Last week I drove Breadcrumb's Dad to the airport, where he was picking up his disabled Mum back from a holiday. They went by taxi back to his parents' house, where he was staying the night, me and Breadcrumb were driving back. I wasn't particularly thrilled by the arrangement, as it was happening in the evening, and in the evening I'm a zombie (as most nights someone still thinks being hungry every 1.5-2 hours is ok) but this was the only way to do it, so I agreed, hoping it would be ok as it's only an hour drive.

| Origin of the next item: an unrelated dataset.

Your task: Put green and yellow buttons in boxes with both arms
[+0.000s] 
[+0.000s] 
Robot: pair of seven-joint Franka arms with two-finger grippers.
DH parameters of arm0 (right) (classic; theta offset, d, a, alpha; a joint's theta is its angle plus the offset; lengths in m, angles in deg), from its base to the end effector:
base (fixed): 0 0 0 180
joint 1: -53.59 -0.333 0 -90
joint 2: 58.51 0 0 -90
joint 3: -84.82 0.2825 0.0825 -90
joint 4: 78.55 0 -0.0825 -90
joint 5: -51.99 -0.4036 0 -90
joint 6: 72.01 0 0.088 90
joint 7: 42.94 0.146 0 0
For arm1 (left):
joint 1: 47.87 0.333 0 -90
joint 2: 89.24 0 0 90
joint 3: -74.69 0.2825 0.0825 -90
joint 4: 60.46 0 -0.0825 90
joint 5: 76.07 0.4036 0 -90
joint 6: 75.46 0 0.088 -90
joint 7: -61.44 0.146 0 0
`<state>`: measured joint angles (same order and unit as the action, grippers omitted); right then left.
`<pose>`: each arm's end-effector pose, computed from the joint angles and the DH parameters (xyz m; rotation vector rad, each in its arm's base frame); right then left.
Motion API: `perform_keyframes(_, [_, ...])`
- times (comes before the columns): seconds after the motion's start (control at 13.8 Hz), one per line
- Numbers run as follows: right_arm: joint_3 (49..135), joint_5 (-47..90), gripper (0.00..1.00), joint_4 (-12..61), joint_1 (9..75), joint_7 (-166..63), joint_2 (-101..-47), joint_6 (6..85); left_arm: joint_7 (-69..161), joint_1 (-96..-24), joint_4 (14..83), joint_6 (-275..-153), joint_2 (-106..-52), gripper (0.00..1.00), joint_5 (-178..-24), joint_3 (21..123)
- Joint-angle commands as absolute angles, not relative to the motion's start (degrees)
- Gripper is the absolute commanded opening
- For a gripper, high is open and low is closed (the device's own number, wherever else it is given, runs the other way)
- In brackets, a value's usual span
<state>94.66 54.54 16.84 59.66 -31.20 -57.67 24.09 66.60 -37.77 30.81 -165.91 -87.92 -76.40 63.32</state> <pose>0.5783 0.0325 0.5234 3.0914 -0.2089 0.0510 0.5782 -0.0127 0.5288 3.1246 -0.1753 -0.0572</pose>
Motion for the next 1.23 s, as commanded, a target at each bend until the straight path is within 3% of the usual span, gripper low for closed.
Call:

I tried feeding Breadcrumb at the airport, hoping he'd sleep all the way home, but he wasn't having any of it. So I set off planning to stop shortly for a feed. He started wailing before we even left the airport grounds. Long story short – it took me 3 hours and 6 stops to get home. He wouldn't feed. He wanted to play. He'd start wailing as soon as I'd start driving – and normally driving is what we do when he won't settle! And at one point I was sitting in the car in a side road, in front of someone's house, crying my eyes out, chanting “Lord help me” under my breath, because I was just so, so tired, and I had still so, so far to go. And then he fed. And passed out. And I could go home.
When we got home, I put him to bed fast asleep and started changing into my pj's when the front door opened and my lovely other half appeared to give me a cuddle, because he thought I'd need one, and to make me my cup of tea, like he does every night (which of course made me cry, exhaustion will do that to you).
He went back to stay with his Mum, and I went to bed, thankful to have made it back home safely and wondering how on Earth had I found strength to get through those three hours. And as I was sipping my bedtime tea I opened my Bible App, and this was the verse of the day: “It (love) bears all things, believes all things, endures all things” (1 Cor 13:7 NET). That's how.